Background

Viruses
For as long as man has been around, viruses have been a mystery. In order for a virus to live it must have a host. If the host dies, then the virus dies. Scientists classify viruses as both living and non living organisms. Viruses cannot make proteins or use energy. Viruses are half to one hundredth size of the smallest bacterium. A virus is not an independently living organism and must have some sort of a host. Antibiotics can not cure a virus, but can ease some of the symptoms. Viruses basically reproduce and infect other hosts. Everything can be infected by viruses as far as we know. Many viruses are named after the disease they cause.


Structure of Viruses
All viruses, or virons, are made of a nucleic core and a protein coat. A virus is not a cell because it does not have a nucleus or cell membrane. The protein coat, also known as a capsid, protects the DNA. Bacteriophages have a tail that is used to attach itself to the cell and inject its DNA.



Reproduction
Viruses can only reproduce inside a living cell, the host cell. The reproduction of viruses happen in a cycle, the Lytic Cycle. First the bacteriophage attaches to the host cell. Then nucleic acid is injected into the cell. Then the hosts DNA is destroyed and a new nucleic acid and proteins replace the DNA. The new viral particles are assembled. The host cell breaks open and new viral particles are released. Then the Lytic Cycle repeats its self over and over again. Viral particles go through another cycle called the Lysogenic Cycle. The cycle is when the virus DNA becomes irrigated with the host chromosome. The Lysogenic Cycle leads up to the Lytic Cycle.



Bacteriophages

Bacteriophages were first discovered in 1915, and are the most understood viruses. Bacteriophages are viruses that infect bacteria. When the host, the bacteria, gets infected it dies. Phages can have many different bacterial hosts. When bactteriophages kill the bacteria they infect, they are called virulent.
A temperate phage is a bacteriophage that reproduce without killing their host. They mainly reproduce in two ways, the lytic cycle and the lysogenic cycle. When they go through these cycles, the phages DNA combine with the host chromosome, then it is known as a prophage.



Plaques

Plaques are formed when there is a high amount of dead bacteria. Which means that there is a high numbers of living viruses. When a virus injects its DNA into a new host cell, the cell then lyses, or bursts, releasing new viruses. The process is then repeated, until it can find no more hosts. In order for an extract to have antiviral properties, it must result in a low number of plaques. The higher the plaques, the lower antiviral properties.

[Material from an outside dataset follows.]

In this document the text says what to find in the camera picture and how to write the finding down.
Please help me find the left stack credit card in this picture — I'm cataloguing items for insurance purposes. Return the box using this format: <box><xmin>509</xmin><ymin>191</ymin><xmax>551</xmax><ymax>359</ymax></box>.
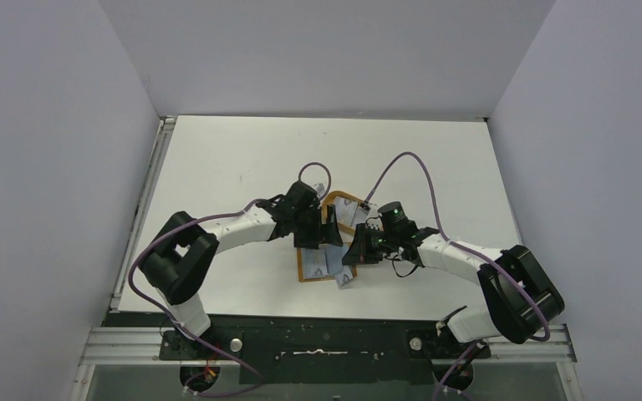
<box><xmin>334</xmin><ymin>196</ymin><xmax>359</xmax><ymax>227</ymax></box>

Tea Tree Oil (Melaleuca alterifolia)

The Tea Tree comes from Australia and is very useful. Tea tree oil comes from the tree leaves. The cells in the leaves are very healing and is used as an antiseptic. Aboriginal tribes use tea tree oil for an antiseptic for thousands of years. Stories and myths say that they used to bathe in creeks and lagoons by tea tree oil trees and be healed if they were sick. The leaves would dissolve in the creeks and lagoons, making a water that was safe to bathe in and to drink as a tea.
A famous British explorer came up with the name tea tree because he made his sailors drink a tea from the tree to prevent diseases. In 1923 Australian soldiers used tee tree oil as an antiseptic in World War ll. Now in about every Australian household, you will find a bottle of tea tree oil.


Golden Seal

Golden Seal is a root that is native to North America and has been used for centuries in herbal medicine. Some of the vitamins and elements in Golden Seal are: calcium, manganese, vitamin A, vitamin C, vitamin E, and many other minerals and nutrients.
Because Golden Seal is like a multivitamin, its very popular and a lot of people use it. It is know for its antibiotic and anti-inflammatory properties.